TASK ITEM: The result should be every line of the listing that contains "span".

DATA EXTRACT:

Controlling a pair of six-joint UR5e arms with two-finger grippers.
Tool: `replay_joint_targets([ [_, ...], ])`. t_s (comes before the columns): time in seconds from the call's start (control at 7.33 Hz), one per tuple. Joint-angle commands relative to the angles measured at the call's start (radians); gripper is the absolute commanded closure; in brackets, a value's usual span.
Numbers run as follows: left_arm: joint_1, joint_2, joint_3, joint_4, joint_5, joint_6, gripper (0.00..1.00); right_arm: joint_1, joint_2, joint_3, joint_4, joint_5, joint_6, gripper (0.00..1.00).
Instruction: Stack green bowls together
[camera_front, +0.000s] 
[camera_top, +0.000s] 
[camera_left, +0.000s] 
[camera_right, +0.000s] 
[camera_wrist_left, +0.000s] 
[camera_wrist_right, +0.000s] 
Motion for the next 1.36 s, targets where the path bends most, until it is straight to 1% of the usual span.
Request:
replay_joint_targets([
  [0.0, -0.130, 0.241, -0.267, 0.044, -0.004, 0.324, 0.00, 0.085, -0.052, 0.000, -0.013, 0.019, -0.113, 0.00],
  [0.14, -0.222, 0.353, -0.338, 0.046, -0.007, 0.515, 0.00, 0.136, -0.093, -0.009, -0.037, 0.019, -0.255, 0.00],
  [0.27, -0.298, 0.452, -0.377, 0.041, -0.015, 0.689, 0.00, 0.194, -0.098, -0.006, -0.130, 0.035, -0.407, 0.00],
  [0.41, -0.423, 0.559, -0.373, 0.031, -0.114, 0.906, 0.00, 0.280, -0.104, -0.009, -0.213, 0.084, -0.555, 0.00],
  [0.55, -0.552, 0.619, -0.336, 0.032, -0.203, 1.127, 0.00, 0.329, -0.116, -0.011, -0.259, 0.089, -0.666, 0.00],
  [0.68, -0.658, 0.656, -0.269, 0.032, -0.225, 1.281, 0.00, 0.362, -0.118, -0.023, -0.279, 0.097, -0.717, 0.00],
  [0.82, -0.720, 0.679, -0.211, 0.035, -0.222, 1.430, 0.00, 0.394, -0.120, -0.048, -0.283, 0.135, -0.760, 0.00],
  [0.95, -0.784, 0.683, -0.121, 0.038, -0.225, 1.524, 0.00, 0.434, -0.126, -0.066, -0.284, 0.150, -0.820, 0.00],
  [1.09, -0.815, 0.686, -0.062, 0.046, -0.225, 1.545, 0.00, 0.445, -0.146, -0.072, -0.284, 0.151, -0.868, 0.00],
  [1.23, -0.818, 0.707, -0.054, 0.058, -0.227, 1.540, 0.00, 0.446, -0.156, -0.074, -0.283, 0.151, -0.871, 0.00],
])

RESULT OF THIS EXERCISE:
Tool: `replay_joint_targets([ [_, ...], ])`. t_s (comes before the columns): time in seconds from the call's start (control at 7.33 Hz), one per tuple. Joint-angle commands relative to the angles measured at the call's start (radians); gripper is the absolute commanded closure; in brackets, a value's usual span.
Motion for the next 1.36 s, targets where the path bends most, until it is straight to 1% of the usual span.

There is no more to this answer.